Изабел села. В доме было тихо. Большие круглые часы, висевшие на стене кухни, тикали в одном ритме, старинные стоячие часы, гордо возвышавшиеся в холле, среди велосипедов и пальто, в другом. Круглые часы надо было заводить каждый день, стоячие — раз в неделю. Изабел заводила круглые — про стоячие она всегда забывала. Хомер — нет. Она налила себе чашку кофе. Хомер ограничил себя двумя чашками в день и никогда не пил растворимый. Боялся, что он канцерогенен.
Как бы она жила без Хомера? Он построил ее жизнь, изменил ее личность, превратил безалаберную потаскушку в спокойную, уверенную в себе женщину. Изабел обхватила себя руками. У нее заболело в груди. Принялась качаться взад и вперед.
Конечно, она знала это имя, слышала или видела где-то мельком, но притворилась сама перед собой, будто понятия не имеет, о ком идет речь.

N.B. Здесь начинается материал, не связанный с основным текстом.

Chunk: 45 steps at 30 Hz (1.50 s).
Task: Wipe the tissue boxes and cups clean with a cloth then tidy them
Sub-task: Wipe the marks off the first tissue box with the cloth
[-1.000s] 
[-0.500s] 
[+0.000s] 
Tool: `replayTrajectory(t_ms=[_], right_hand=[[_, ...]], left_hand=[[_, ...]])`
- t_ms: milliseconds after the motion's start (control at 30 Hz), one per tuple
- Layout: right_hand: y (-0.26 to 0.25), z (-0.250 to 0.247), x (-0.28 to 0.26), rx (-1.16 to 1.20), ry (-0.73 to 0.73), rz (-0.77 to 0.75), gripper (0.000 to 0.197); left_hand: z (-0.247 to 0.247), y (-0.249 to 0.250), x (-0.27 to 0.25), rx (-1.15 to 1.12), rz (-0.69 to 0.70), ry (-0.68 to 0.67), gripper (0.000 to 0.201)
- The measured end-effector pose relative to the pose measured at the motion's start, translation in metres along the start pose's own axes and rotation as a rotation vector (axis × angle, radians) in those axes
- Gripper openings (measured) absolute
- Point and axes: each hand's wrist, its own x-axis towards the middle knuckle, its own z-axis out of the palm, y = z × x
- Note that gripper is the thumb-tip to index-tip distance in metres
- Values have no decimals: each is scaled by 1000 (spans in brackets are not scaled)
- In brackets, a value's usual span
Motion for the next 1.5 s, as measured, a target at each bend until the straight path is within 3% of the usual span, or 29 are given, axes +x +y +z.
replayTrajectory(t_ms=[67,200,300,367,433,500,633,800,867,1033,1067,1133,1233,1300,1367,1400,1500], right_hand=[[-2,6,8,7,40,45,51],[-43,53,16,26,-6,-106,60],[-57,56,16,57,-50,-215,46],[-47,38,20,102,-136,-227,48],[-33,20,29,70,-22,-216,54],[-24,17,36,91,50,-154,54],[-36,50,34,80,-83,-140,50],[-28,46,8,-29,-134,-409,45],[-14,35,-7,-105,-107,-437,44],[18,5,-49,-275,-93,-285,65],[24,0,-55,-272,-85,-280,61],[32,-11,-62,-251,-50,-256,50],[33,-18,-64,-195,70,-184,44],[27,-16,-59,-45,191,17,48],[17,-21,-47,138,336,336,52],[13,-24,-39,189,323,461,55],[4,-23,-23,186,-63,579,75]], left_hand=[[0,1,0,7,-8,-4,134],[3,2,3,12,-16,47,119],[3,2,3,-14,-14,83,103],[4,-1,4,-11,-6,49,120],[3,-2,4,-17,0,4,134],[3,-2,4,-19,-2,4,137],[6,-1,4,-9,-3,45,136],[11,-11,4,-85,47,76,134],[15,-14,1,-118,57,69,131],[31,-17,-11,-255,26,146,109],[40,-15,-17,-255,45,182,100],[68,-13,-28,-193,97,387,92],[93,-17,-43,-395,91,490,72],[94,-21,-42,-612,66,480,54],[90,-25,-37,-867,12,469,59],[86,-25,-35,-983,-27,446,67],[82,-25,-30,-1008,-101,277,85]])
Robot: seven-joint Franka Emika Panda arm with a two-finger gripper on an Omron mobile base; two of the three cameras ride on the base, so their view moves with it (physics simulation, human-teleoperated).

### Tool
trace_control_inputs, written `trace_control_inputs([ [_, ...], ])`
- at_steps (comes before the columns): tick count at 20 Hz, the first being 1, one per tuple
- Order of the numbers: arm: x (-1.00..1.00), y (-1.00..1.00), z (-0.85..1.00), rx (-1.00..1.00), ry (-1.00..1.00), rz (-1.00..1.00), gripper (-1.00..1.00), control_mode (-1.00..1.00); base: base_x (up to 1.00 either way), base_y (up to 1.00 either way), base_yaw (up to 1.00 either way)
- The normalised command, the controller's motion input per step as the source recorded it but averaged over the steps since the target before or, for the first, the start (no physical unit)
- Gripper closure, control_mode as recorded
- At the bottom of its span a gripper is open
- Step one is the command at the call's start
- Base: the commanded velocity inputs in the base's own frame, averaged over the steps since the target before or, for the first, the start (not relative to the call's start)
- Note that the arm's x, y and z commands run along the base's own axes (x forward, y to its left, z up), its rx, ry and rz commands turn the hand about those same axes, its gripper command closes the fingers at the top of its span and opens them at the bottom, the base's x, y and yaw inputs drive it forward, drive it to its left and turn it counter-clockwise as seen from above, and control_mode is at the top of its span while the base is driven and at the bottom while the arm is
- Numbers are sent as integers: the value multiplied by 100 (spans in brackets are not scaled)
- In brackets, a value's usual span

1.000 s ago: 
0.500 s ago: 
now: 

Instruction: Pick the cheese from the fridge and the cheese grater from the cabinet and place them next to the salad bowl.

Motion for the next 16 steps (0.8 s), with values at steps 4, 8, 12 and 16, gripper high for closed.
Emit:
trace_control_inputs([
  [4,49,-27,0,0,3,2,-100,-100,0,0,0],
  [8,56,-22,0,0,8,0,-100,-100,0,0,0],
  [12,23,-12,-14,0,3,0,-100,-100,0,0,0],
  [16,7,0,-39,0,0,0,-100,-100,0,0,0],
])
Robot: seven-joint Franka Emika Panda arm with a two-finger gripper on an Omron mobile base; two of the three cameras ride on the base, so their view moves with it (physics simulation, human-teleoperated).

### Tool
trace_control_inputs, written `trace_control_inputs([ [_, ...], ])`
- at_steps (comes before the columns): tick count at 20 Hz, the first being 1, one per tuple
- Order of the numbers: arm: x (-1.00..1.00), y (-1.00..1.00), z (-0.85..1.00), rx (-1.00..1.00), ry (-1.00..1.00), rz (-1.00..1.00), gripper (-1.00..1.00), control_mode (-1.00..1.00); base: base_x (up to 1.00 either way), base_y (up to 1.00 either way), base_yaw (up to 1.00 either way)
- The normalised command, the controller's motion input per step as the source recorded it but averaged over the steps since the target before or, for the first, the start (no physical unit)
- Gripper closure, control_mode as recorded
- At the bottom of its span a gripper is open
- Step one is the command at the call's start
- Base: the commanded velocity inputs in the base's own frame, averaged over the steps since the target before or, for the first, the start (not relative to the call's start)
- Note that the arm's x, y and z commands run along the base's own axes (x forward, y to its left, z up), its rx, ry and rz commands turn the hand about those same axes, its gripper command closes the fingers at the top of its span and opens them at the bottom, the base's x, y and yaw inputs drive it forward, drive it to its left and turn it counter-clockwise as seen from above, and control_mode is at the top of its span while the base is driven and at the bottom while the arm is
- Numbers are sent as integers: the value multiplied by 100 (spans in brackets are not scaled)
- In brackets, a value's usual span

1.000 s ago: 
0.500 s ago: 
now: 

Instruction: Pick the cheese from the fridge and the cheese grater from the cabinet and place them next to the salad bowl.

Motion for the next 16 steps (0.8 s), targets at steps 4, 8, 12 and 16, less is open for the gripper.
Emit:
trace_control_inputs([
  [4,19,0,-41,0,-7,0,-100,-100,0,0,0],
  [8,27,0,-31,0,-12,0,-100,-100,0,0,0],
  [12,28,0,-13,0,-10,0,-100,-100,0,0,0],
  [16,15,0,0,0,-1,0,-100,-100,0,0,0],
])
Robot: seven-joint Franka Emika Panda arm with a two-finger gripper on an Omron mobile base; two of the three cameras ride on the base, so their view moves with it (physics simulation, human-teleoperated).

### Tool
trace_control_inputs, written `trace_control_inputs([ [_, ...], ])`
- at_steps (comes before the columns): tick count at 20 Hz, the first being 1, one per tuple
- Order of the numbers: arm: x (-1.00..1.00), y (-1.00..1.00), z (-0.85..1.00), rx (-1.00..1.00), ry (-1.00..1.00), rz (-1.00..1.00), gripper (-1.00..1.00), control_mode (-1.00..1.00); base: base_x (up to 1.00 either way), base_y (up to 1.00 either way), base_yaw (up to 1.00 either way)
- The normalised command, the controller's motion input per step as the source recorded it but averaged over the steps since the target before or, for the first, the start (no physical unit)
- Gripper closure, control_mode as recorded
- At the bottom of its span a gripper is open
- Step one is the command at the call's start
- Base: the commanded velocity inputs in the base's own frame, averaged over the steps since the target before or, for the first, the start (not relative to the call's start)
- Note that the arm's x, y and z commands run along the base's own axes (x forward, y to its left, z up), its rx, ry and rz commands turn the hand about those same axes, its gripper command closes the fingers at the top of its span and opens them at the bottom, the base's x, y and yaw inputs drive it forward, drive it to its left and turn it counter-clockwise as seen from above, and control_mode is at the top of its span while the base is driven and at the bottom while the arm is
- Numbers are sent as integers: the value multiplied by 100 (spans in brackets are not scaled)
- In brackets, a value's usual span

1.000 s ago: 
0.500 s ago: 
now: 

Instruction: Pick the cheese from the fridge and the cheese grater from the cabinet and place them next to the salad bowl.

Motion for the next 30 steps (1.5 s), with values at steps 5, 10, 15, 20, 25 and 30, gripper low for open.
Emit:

Конечно же, она проснулась в испуге, конечно же, она позвонила матери, конечно же, она плакала.
Дэнди Айвел, президент Соединенных Штатов.
Когда-то, думала Изабел, я полагала, будто события не связаны между собой, случайны; полагала, что, когда тебя любят, а потом бросают, это уходит в прошлое и исчезает, и что настоящая, остающаяся в памяти жизнь, жизнь, за которую ты несешь ответственность, начинается только с брака или чего-то равнозначного ему, и рождения ребенка. Она видит теперь, что это не так. Ничто не исчезает, даже то, что ты очень бы хотел потерять. Все движется к определенной точке во времени. Наше будущее обусловлено нашим прошлым; всем целиком, а не только путями, которые мы избираем или которыми гордимся.